3 – ) Du coronavirus atténué ou inactivé
Il s’agit cette fois d’inoculer directement du coronavirus dans l’organisme, à ceci près qu’il a été préalablement soit inactivé, soit atténué. Dans le premier cas, un traitement chimique ou thermique lui ôte sa capacité à se répliquer dans les cellules. « Le vaccin ne présente alors aucun risque infectieux, il est stable, avec des effets secondaires bien connus : douleur et rougeur au point d’injection, fièvre et douleurs musculo-squelettiques. Mais la technique manque d’immunogénicité et nécessite donc un adjuvant et plusieurs injections.» C’est l’approche de Sinopharm et Sinovac en Chine depuis juillet : un million de personnes auraient déjà reçu leurs doses lors d’une campagne de vaccination d’urgence ciblée (aéroports, douanes, voyageurs d’affaires, etc.). Sinopharm a été homologué aux Émirats arabes unis en décembre. Deuxième possibilité : un coronavirus vivant mais atténué. C’est d’ailleurs la version la plus utilise un virus affaibli pour infecter une personne sans la rendre malade. Variole, rougeole, oreillons, rubéole, varicelle, poliomyélite… La recette a fait florès. En principe, ces souches vaccinales sont obtenues par passages successifs de lignées virales sur des cultures cellulaires animales, au cours desquels elles perdent leur pouvoir pathogène. Mais la startup américaine Codagenix a opté pour une nouvelle technique : une reprogrammation génétique du virus pour « désoptimiser » sa vitesse de réplication avant de l’inoculer. Ainsi, alors que le coronavirus Sras-CoV-2 peut produire quelque 100 millions de copies au sein d’une cellule en 24 heures, la version atténuée génétiquement permettrait de diviser ce rythme d’un facteur 1000 afin de donner le temps au système immunitaire de réagir. Pour l’instant, seul Codagenix s’est lancé dans cette voie, et le premier essai chez l’humain doit débuter en décembre
4– ) Protéines recombinantes :
Le coronavirus possède à sa surface des pointes (désignées en anglais sous le terme de Spikes) qui vont l’aider à entrer en contact avec les cellules à infecter.
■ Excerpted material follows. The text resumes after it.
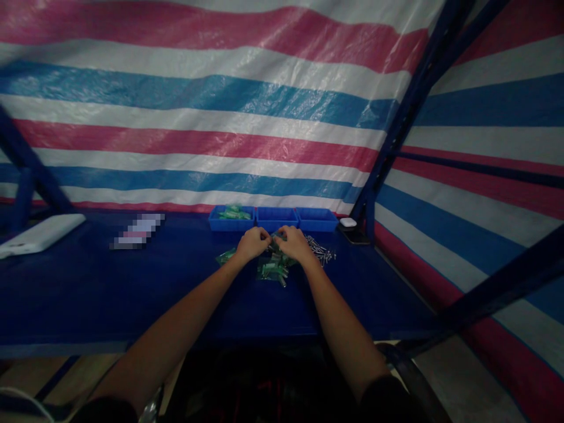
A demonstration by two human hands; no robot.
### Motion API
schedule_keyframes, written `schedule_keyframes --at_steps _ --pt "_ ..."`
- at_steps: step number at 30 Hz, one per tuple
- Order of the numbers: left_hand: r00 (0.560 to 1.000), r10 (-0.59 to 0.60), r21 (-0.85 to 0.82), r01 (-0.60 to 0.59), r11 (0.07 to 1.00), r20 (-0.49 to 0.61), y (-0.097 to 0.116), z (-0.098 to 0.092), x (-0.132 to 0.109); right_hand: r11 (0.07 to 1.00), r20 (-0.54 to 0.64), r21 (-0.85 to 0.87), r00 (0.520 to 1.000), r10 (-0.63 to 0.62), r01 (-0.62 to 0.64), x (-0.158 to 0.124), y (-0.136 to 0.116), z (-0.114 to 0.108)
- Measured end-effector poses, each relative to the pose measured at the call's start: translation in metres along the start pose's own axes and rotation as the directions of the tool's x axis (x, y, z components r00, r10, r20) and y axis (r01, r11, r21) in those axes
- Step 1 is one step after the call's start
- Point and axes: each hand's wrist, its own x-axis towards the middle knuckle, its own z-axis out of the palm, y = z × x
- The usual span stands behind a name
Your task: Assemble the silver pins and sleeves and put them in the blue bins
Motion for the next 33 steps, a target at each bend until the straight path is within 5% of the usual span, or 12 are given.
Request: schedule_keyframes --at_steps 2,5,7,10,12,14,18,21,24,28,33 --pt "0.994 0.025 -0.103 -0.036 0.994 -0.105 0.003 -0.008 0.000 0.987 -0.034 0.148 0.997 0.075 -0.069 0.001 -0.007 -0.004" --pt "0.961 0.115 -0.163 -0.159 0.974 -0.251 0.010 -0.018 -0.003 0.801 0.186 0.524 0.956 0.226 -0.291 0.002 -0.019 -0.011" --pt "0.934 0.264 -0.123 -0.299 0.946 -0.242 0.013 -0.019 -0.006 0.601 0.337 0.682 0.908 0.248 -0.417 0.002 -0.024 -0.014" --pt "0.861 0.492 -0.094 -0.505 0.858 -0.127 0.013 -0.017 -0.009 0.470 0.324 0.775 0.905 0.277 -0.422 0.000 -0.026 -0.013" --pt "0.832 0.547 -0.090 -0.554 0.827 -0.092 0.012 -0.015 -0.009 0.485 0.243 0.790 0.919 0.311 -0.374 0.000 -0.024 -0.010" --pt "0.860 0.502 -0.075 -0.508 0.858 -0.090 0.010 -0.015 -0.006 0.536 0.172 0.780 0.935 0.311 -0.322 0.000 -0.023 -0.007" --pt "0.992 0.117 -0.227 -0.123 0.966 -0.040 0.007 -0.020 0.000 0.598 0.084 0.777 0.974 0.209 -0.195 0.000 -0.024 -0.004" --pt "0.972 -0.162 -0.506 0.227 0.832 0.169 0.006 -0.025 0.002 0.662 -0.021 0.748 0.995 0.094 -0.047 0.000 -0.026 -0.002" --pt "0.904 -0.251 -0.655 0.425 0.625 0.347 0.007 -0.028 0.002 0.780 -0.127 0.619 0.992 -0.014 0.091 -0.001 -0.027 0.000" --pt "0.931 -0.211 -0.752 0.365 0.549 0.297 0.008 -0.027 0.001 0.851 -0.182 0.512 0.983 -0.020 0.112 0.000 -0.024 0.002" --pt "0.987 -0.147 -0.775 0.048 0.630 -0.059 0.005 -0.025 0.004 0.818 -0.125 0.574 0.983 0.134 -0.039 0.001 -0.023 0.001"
Ces pointes sont des protéines virales qui ont été désormais isolées en laboratoire. Elles peuvent être fabriquées et injectées pour faire réagir les anticorps à ces molécules étrangères. Le système immunitaire sera alors capable de se défendre, s’il rentre à nouveau en contact avec ces protéines virales. Quatorze candidats vaccins différents sont développés à l’aide de protéines dites recombinantes. Ce sont des protéines fabriquées à partir de cellules modifiées par recombinaison génétique. Il s’agit de les introduire sans support, mais accompagnées d’un adjuvant capable d’alerter le système immunitaire sur le site d’injection. Sans ça, il ne considérera pas ces protéines recombinantes comme un danger. Cette technique, qui est utilisée contre l’hépatite B ou les papillomavirus humains, fait l’objet de trois essais de phase 3. Celui de Sanofi -GSK devrait entrer en phase 3 ce mois de décembre, et le laboratoire français table sur la production d’un milliard de doses à la fin 2021.